■ Exercise brief
Track down each line below containing the string "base" and copy it.

= = = = =

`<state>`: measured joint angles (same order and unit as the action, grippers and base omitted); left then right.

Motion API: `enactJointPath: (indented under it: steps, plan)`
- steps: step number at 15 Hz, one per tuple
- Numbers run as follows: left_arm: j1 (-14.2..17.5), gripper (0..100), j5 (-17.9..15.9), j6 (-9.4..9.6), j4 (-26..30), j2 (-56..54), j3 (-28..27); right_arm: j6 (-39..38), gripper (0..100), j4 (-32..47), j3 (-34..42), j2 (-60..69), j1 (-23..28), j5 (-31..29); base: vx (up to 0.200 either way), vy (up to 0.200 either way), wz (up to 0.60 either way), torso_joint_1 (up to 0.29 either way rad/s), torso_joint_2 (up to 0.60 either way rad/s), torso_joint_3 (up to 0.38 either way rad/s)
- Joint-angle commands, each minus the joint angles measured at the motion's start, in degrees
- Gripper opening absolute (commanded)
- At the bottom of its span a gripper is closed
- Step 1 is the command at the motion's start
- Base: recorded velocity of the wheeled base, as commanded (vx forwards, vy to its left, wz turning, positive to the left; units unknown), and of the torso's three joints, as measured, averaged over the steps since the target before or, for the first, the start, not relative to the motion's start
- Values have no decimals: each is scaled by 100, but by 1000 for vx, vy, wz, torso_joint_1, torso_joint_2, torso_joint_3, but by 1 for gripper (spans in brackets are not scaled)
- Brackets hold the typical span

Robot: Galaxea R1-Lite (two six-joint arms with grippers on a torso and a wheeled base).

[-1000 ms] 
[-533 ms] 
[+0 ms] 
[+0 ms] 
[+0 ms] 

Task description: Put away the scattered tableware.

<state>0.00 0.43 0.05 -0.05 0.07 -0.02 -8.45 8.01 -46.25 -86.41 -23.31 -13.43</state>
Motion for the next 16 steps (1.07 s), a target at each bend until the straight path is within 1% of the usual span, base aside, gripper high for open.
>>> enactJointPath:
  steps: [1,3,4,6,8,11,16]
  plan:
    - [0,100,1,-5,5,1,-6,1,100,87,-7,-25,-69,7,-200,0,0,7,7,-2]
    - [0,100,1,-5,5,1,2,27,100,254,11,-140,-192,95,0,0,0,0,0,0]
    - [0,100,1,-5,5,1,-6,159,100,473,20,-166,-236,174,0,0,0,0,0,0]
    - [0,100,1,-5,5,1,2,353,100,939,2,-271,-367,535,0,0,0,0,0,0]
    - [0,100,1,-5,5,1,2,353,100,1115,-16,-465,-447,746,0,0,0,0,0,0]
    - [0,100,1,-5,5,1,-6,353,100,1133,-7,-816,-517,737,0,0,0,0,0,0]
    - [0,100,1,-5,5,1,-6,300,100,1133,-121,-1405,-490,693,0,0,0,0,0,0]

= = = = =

■ Answer
`<state>`: measured joint angles (same order and unit as the action, grippers and base omitted); left then right.
- Numbers run as follows: left_arm: j1 (-14.2..17.5), gripper (0..100), j5 (-17.9..15.9), j6 (-9.4..9.6), j4 (-26..30), j2 (-56..54), j3 (-28..27); right_arm: j6 (-39..38), gripper (0..100), j4 (-32..47), j3 (-34..42), j2 (-60..69), j1 (-23..28), j5 (-31..29); base: vx (up to 0.200 either way), vy (up to 0.200 either way), wz (up to 0.60 either way), torso_joint_1 (up to 0.29 either way rad/s), torso_joint_2 (up to 0.60 either way rad/s), torso_joint_3 (up to 0.38 either way rad/s)
- Base: recorded velocity of the wheeled base, as commanded (vx forwards, vy to its left, wz turning, positive to the left; units unknown), and of the torso's three joints, as measured, averaged over the steps since the target before or, for the first, the start, not relative to the motion's start
Robot: Galaxea R1-Lite (two six-joint arms with grippers on a torso and a wheeled base).
Motion for the next 16 steps (1.07 s), a target at each bend until the straight path is within 1% of the usual span, base aside, gripper high for open.

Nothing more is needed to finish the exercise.